◆ **Work order**:
Using the records below, quote only the span that opens with the line containing "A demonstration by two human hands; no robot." and closes with the line containing "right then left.", exactly and inclusively.

◆ **Available records**:
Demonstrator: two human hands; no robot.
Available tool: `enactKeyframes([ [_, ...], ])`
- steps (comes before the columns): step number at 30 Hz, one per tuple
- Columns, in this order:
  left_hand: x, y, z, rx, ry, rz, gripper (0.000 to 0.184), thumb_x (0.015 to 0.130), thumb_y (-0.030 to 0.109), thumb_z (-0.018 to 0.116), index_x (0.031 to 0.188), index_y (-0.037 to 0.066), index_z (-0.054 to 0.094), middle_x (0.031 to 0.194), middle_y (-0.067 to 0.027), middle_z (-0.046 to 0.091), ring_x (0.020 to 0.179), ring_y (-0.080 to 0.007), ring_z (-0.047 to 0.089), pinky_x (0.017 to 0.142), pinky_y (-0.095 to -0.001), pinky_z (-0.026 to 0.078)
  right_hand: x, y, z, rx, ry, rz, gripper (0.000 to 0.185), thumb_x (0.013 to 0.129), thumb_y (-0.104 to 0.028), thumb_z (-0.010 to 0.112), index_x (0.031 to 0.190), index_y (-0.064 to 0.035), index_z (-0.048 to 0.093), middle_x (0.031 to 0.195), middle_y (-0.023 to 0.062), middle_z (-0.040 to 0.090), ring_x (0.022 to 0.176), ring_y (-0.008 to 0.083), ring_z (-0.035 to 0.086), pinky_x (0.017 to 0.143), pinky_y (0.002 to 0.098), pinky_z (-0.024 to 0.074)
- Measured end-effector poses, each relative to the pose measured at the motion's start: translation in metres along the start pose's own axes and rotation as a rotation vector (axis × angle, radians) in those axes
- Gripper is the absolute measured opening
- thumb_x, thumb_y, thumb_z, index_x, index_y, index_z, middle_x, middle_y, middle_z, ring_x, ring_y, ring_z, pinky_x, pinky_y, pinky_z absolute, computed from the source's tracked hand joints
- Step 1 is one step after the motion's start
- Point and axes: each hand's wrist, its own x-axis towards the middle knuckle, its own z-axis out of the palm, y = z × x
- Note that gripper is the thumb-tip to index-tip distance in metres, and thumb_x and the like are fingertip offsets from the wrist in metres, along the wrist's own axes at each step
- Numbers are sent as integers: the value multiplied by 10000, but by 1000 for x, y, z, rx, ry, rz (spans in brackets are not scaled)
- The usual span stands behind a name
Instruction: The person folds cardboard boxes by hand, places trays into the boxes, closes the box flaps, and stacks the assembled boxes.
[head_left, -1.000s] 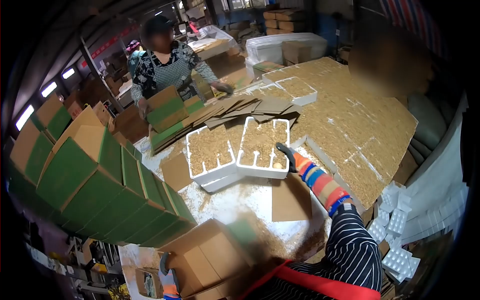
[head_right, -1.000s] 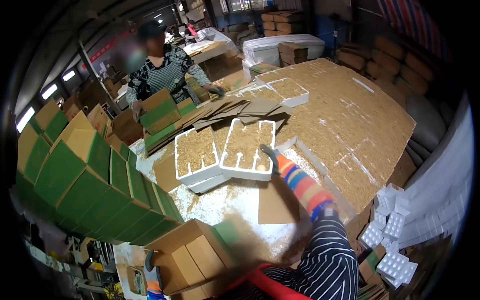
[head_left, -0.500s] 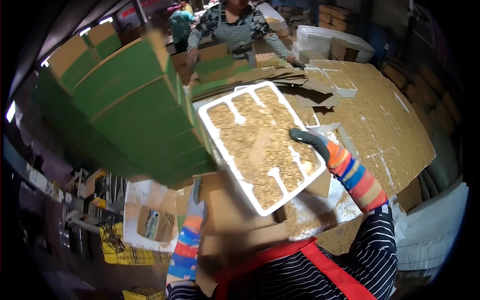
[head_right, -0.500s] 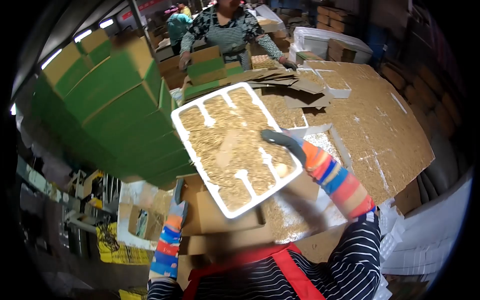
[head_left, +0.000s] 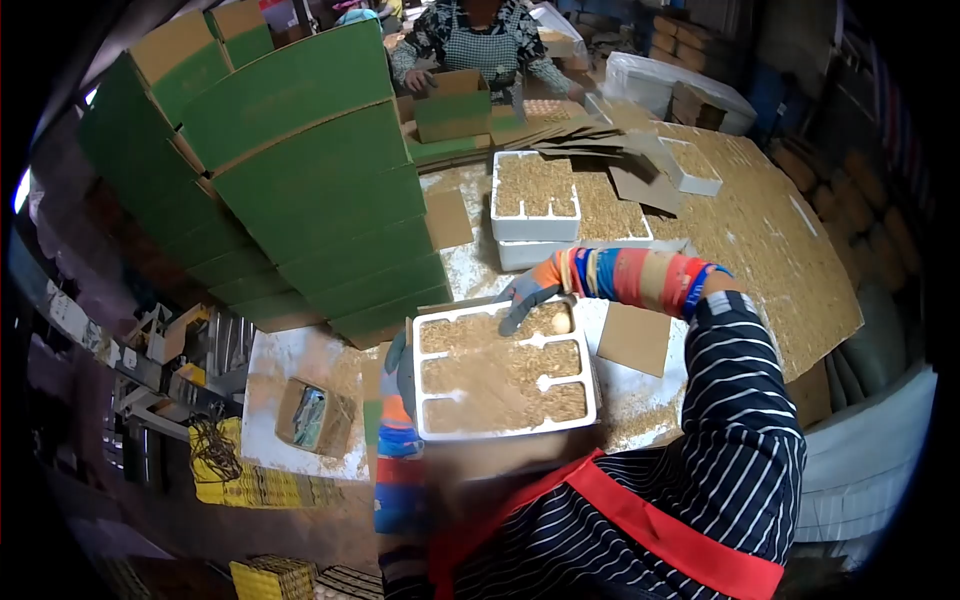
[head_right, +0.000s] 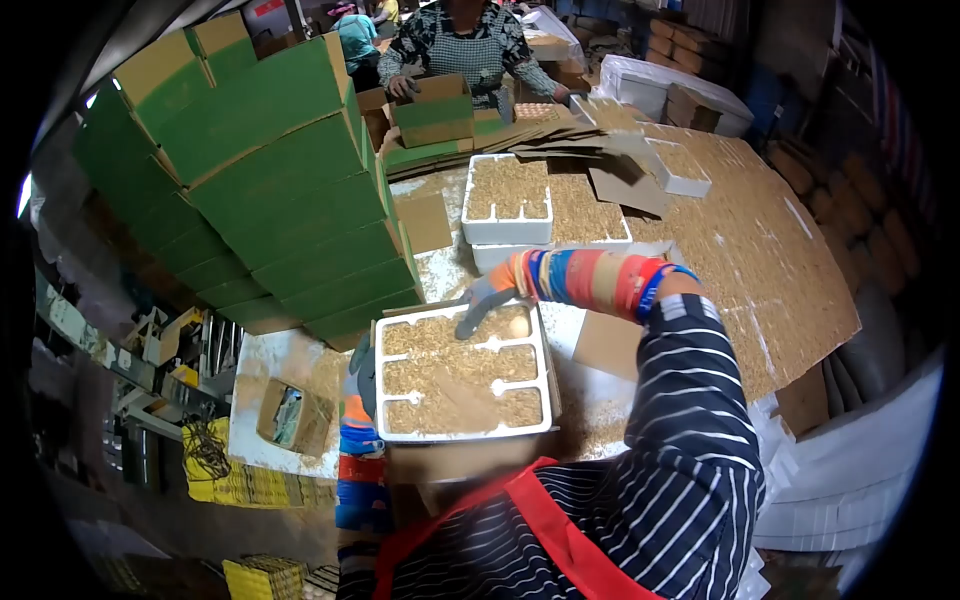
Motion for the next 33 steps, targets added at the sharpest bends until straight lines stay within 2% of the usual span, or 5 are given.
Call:
enactKeyframes([
  [7,14,-40,-27,377,217,52,419,880,141,516,1259,-16,425,1227,-70,502,1093,-139,471,918,-246,374,48,58,24,-217,110,-47,598,748,-383,653,1196,-16,506,1065,105,617,912,178,572,780,333,457],
  [13,5,4,9,1696,135,414,605,703,277,661,1237,73,463,1263,-178,416,1173,-336,380,997,-422,305,-19,14,52,-837,1081,-574,331,733,-240,622,1030,-98,592,992,103,600,869,289,568,777,352,463],
  [16,-2,38,66,1828,-400,496,580,648,307,696,1174,134,524,1200,-162,455,1086,-330,437,919,-420,361,-61,53,80,-93,1665,-493,292,773,-198,641,1032,-75,591,1037,124,597,951,264,565,794,334,454],
  [23,27,-12,74,1564,-969,287,308,722,181,630,1028,152,611,941,-84,580,827,-286,572,703,-351,478,-92,187,293,-336,1136,347,914,632,-574,631,1337,-79,326,1292,252,350,1210,412,311,1019,497,231],
  [33,66,-98,97,1679,-1070,396,341,768,390,552,1051,215,622,1401,-175,267,1291,-372,212,1051,-549,57,-31,221,179,-451,1111,92,848,628,-278,689,1327,-18,286,1298,225,346,1213,366,326,1045,445,223],
])
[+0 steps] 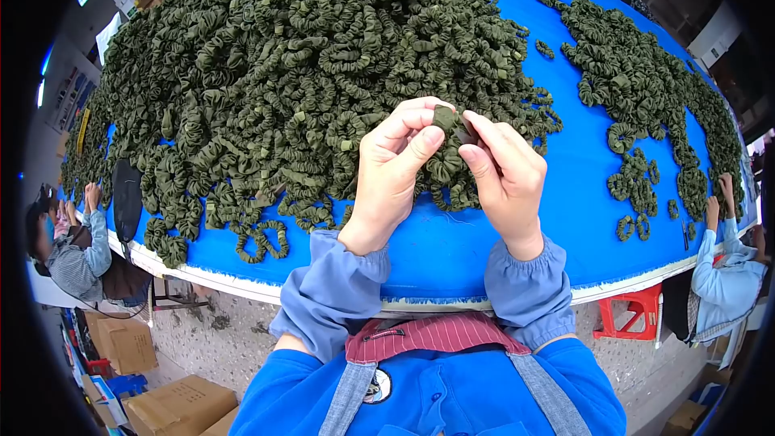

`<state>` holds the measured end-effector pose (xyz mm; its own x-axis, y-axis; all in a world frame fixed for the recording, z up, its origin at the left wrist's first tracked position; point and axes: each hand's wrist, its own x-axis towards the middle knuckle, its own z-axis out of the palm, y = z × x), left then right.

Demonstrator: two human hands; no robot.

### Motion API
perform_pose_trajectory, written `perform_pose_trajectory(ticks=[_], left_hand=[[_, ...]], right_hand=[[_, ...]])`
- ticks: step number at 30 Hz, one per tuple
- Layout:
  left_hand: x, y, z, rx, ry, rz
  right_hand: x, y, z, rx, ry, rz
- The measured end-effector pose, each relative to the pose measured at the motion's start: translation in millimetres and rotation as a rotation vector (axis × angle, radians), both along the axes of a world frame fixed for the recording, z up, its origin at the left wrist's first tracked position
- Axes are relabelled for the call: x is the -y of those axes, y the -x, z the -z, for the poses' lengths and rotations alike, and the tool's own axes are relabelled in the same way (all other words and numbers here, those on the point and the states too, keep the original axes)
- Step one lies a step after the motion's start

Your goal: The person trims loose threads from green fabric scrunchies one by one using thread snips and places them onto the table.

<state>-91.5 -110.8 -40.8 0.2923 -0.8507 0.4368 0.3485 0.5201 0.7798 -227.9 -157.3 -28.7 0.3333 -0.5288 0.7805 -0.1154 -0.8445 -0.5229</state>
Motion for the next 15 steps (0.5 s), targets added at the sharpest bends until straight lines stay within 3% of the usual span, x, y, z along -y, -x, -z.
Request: perform_pose_trajectory(ticks=[15], left_hand=[[-1.1,3.3,1.0,-0.023,-0.024,0.033]], right_hand=[[0.4,1.0,2.2,0.031,0.009,0.006]])
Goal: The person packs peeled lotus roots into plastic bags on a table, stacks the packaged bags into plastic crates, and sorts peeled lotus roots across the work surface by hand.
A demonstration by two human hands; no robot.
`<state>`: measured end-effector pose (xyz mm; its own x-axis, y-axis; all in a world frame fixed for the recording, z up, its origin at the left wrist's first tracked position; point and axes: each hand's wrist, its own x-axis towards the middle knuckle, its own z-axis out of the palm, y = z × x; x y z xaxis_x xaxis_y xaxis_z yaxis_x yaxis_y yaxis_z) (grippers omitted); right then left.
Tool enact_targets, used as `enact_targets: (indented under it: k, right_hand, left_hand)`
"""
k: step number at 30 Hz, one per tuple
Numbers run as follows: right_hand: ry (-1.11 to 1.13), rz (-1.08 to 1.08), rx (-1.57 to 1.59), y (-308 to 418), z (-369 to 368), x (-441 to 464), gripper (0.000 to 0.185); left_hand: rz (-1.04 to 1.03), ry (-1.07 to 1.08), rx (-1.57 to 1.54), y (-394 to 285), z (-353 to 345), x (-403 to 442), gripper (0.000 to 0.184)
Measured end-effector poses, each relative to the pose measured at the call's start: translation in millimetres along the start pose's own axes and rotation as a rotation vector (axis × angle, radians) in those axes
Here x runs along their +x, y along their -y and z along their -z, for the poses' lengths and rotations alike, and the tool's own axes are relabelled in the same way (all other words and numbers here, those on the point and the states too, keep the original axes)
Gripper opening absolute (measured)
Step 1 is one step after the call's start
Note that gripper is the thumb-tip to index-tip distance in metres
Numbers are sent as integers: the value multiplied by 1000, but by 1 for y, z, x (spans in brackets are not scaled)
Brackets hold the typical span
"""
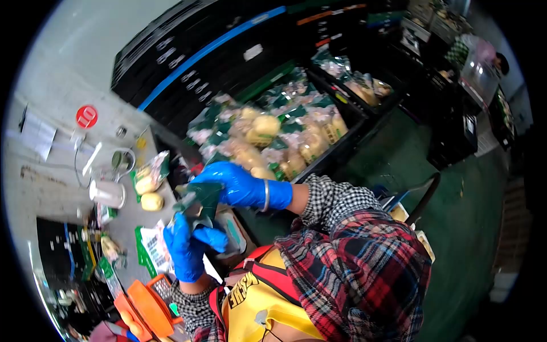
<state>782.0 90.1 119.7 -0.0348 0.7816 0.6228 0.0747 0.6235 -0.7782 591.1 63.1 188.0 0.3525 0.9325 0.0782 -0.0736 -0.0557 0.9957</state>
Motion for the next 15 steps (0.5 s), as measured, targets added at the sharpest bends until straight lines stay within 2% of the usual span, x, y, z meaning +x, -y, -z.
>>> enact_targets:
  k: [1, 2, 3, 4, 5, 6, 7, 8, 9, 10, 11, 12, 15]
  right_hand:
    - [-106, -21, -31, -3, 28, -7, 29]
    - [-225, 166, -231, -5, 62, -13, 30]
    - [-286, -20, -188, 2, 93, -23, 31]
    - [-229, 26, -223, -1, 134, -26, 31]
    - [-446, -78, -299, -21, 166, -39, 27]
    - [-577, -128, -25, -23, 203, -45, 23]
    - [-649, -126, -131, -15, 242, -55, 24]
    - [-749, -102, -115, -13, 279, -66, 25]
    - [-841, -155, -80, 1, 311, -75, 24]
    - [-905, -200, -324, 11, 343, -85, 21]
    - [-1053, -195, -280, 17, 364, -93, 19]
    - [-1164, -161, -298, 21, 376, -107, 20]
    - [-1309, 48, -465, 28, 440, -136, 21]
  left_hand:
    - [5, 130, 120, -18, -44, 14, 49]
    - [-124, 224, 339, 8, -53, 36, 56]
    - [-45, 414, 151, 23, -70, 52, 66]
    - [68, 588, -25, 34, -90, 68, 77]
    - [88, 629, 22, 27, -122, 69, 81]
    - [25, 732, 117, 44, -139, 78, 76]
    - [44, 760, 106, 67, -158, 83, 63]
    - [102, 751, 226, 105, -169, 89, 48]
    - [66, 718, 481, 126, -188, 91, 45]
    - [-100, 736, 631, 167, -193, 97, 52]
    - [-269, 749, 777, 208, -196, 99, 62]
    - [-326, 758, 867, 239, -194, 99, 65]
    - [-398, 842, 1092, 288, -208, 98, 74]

◆ **Response to this task**:
A demonstration by two human hands; no robot.
`<state>`: measured end-effector pose (xyz mm; its own x-axis, y-axis; all in a world frame fixed for the recording, z up, its origin at the left wrist's first tracked position; point and axes: each hand's wrist, its own x-axis towards the middle knuckle, its own z-axis out of the palm, y = z × x; x y z xaxis_x xaxis_y xaxis_z yaxis_x yaxis_y yaxis_z) (grippers omitted); right then left.

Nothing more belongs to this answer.